◆ **The problem**
Output all of the data verbatim.

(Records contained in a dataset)
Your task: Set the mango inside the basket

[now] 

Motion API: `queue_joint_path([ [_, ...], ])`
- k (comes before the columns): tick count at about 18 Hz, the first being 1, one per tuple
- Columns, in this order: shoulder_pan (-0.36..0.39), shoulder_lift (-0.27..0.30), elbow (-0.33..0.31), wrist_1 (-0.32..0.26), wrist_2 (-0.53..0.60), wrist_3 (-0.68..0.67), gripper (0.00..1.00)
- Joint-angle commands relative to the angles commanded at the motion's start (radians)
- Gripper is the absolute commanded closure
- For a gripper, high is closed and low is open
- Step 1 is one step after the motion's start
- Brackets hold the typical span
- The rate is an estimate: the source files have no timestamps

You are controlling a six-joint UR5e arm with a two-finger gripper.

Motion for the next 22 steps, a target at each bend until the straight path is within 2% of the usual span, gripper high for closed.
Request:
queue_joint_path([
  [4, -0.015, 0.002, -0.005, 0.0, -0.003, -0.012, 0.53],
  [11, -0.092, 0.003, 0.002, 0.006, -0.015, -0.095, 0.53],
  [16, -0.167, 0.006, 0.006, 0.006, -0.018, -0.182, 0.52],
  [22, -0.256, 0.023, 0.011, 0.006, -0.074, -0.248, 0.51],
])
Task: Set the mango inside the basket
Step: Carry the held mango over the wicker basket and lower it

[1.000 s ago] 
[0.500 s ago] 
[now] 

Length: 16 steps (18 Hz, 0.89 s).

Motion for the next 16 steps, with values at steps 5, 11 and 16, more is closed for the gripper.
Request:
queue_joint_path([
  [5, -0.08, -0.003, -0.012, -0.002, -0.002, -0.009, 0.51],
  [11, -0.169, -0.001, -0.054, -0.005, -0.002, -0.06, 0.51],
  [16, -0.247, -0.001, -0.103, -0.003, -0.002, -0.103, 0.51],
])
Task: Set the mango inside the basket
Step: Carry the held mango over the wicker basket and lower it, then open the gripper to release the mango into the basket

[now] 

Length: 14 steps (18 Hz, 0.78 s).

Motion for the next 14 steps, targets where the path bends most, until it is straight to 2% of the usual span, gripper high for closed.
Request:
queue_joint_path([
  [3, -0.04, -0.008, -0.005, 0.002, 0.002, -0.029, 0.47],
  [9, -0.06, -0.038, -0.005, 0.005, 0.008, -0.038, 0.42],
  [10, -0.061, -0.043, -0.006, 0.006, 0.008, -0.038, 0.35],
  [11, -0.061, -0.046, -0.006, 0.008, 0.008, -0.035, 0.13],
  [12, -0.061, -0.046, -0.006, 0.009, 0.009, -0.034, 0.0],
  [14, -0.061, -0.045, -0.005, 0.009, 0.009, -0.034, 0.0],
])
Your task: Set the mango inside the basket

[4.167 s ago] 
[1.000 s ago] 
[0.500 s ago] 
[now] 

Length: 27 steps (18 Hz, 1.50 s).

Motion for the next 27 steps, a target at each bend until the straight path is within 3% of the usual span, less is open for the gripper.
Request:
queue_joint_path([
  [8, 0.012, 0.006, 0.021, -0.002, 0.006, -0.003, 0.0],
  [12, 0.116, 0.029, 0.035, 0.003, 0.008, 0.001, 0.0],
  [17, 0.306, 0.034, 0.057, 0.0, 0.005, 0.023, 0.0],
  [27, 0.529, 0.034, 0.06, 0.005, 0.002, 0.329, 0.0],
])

◆ **Reply to the exercise**
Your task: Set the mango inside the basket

[now] 

Motion API: `queue_joint_path([ [_, ...], ])`
- k (comes before the columns): tick count at about 18 Hz, the first being 1, one per tuple
- Columns, in this order: shoulder_pan (-0.36..0.39), shoulder_lift (-0.27..0.30), elbow (-0.33..0.31), wrist_1 (-0.32..0.26), wrist_2 (-0.53..0.60), wrist_3 (-0.68..0.67), gripper (0.00..1.00)
- Joint-angle commands relative to the angles commanded at the motion's start (radians)
- Gripper is the absolute commanded closure
- For a gripper, high is closed and low is open
- Step 1 is one step after the motion's start
- Brackets hold the typical span
- The rate is an estimate: the source files have no timestamps

You are controlling a six-joint UR5e arm with a two-finger gripper.

Motion for the next 22 steps, a target at each bend until the straight path is within 2% of the usual span, gripper high for closed.
Request:
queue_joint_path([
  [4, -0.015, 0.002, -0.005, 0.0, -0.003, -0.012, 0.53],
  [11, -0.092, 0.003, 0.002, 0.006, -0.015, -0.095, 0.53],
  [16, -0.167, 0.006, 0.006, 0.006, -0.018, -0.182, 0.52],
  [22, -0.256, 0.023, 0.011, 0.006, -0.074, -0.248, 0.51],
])
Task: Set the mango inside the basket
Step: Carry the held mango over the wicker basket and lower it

[1.000 s ago] 
[0.500 s ago] 
[now] 

Length: 16 steps (18 Hz, 0.89 s).

Motion for the next 16 steps, with values at steps 5, 11 and 16, more is closed for the gripper.
Request:
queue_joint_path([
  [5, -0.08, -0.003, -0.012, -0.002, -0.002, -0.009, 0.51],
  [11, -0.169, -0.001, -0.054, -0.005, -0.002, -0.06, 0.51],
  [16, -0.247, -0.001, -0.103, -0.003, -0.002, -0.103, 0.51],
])
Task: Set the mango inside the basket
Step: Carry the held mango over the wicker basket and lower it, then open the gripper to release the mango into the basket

[now] 

Length: 14 steps (18 Hz, 0.78 s).

Motion for the next 14 steps, targets where the path bends most, until it is straight to 2% of the usual span, gripper high for closed.
Request:
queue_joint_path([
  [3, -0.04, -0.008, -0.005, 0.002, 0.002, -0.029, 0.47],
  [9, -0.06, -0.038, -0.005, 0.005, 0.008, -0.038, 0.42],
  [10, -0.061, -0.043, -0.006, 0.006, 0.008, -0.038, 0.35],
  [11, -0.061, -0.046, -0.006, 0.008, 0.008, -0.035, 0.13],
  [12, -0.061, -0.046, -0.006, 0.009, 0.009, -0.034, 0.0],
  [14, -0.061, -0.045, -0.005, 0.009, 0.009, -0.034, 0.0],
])
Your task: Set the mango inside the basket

[4.167 s ago] 
[1.000 s ago] 
[0.500 s ago] 
[now] 

Length: 27 steps (18 Hz, 1.50 s).

Motion for the next 27 steps, a target at each bend until the straight path is within 3% of the usual span, less is open for the gripper.
Request:
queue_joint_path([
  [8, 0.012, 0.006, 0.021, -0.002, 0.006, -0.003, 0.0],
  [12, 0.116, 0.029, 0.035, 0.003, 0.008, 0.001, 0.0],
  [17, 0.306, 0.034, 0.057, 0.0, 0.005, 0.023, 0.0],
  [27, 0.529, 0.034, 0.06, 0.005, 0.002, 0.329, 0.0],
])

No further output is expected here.